El segundo momento restaurador empieza con el autogolpe de Fujimori en 1992, que introdujo una drástica reforma del Congreso al suprimir la bicameralidad y reducir la representación a 120 parlamentarios. Se buscaba reducir el ámbito de lo público a un mero agregado de intereses privados. La privatización de los servicios de salud y educación son los más crudos ejemplos. Esta vez no hubo clausura de la universidad, pero sí intervención militar, y por sobre todo, una trivialización de la educación universitaria mediante la promoción de las universidades-empresa. Todo ello acompañado de una persistente cultura de la acusación en los discursos políticos y una naturalización del soborno y del chantaje, ejemplarmente representados en los llamados ‘vladivideos’ del principal asesor de Fujimori, Vladimiro Montesinos. Como sucedió en 1930, los cambios de gobierno no significaron el fin del ciclo restaurador. La cultura de la acusación se prolongó y junto a ello un estilo de prepotencia que se mantuvo de gobierno a gobierno y que podría llamarse la fantasía gamonal. La idea de entender el ejercicio de la autoridad con la omnipotencia del hacendado en su chacra en cualquier ámbito de la esfera pública ha tenido una tremenda vigencia. Es como un intento de recuperar el repertorio de símbolos que desapareció con la Reforma Agraria, y verdadero tabú en el discurso político dominante. Es la pretensión de gestionar las cosas públicas con un ánimo que ya no corresponde a estos tiempos. De hecho en eso consisten las restauraciones políticas: en el intento de someter el presente a un sistema desfasado. Pero son los jóvenes quienes más se resisten a esto. No es casualidad que la película La revolución y la tierra (2019), que justamente trata sobre la reforma agraria en el gobierno de Velasco, fuera el documental más visto en la historia del cine peruano.

¿Las marchas de los jóvenes representan el agotamiento de la segunda ola restauradora? Hay algunas señales alentadoras pero la atmósfera de clausura cultural persiste. Esto queda muy claro al revisar la diversidad de propuestas políticas y notar que la mayoría de ellas rechaza los derechos sexuales y reproductivos y la perspectiva de género. Lo que tienen en común es que se trata de cuestiones que aluden directamente a los procesos de subjetivación, a la delimitación de la individualidad. Ciertamente una de las paradojas del actual orden de cosas es que se reconoce la legitimidad de buscar tus propios intereses, pero simultáneamente se traba la posibilidad de ejercer tu autonomía individual, hasta en algo tan elemental como que la sociedad se dirija a ti de acuerdo al género que te corresponde. No se trata mayoritariamente de un asunto de creencias personales muy arraigadas, de lo que podría llamarse un tradicionalismo genuino. Hay que pensar que una buena parte de ese conservadurismo es arrastrado por un sentido de la vergüenza, una mirada desaprobatoria al discurso, pero no a las acciones. De otra manera no se explicaría la coexistencia de una cucufatería vociferante en materia de actividades sexuales y la proliferación de hostales en todas las ciudades del país.

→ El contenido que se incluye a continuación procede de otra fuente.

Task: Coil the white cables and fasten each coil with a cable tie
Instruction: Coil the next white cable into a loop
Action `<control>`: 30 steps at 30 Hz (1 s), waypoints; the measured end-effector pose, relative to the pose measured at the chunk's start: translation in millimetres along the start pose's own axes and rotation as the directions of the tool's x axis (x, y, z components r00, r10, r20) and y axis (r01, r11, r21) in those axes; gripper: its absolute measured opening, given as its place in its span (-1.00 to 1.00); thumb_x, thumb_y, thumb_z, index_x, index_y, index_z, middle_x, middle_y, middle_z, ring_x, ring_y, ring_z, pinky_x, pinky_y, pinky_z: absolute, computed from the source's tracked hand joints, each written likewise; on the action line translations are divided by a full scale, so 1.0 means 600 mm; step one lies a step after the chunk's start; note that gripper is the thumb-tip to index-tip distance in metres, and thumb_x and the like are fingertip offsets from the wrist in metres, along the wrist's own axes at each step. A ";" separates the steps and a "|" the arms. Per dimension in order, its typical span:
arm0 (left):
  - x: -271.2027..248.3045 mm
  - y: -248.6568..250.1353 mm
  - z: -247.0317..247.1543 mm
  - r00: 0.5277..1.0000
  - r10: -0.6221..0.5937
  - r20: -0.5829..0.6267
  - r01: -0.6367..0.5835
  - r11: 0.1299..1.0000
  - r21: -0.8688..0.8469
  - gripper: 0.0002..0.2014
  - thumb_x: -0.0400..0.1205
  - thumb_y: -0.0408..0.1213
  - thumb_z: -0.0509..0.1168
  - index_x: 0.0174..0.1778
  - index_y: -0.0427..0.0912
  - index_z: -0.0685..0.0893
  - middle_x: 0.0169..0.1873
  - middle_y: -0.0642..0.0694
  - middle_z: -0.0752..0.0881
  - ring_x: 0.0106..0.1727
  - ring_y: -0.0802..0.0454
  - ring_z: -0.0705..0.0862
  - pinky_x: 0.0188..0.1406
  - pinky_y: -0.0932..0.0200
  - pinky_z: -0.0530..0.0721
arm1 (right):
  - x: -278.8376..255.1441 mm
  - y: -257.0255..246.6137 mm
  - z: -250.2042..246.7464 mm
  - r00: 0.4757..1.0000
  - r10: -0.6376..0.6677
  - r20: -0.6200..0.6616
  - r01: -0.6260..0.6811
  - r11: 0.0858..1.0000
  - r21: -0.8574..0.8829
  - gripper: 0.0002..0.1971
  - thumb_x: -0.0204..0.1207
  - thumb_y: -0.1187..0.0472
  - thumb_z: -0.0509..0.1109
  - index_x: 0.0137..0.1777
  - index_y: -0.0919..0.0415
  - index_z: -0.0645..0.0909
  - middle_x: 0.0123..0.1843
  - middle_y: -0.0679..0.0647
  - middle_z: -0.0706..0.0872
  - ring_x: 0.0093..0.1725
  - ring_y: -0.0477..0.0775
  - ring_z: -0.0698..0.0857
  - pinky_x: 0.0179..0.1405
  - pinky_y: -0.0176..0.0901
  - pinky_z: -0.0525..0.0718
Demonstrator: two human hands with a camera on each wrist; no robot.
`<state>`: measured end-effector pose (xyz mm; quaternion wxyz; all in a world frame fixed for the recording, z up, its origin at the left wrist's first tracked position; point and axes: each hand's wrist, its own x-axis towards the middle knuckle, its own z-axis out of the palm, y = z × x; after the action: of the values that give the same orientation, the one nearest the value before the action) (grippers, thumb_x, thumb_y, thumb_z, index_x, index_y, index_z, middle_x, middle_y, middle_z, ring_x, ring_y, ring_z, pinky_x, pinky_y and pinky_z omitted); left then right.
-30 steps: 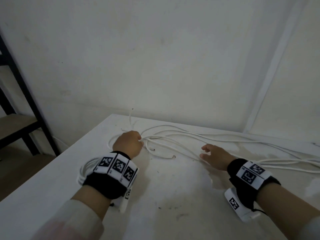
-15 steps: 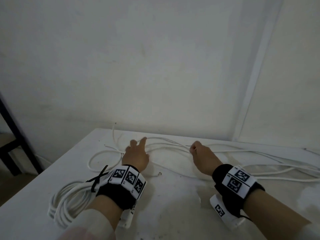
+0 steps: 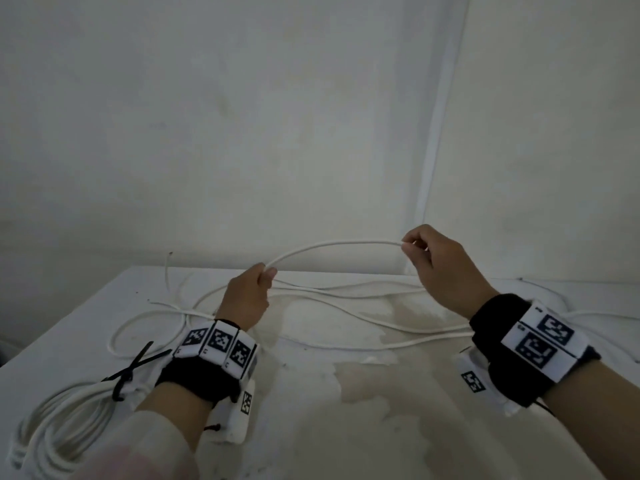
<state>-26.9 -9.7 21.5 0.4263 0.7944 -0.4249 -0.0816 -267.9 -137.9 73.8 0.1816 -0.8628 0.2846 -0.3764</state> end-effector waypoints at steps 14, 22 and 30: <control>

En eso radica el gran mérito de las manifestaciones de noviembre: en que los jóvenes rompieron las inhibiciones de la vergüenza inercial y convirtieron a los usurpadores en objeto de la vergüenza. Aunque ellos no tengan la obligación de hacer los grandes cambios en el país, el haberse levantado para defender la democracia ya es una transformación cultural y política de largo alcance.


* Restauración es el nombre con el que se conoció los intentos de las monarquías europeas por revertir los logros de la Revolución Francesa y volver al Antiguo Régimen aristocrático. Por extensión, se usa para hacer referencia a movimientos reaccionarios que quieren volver a instalar un orden que habían perdido.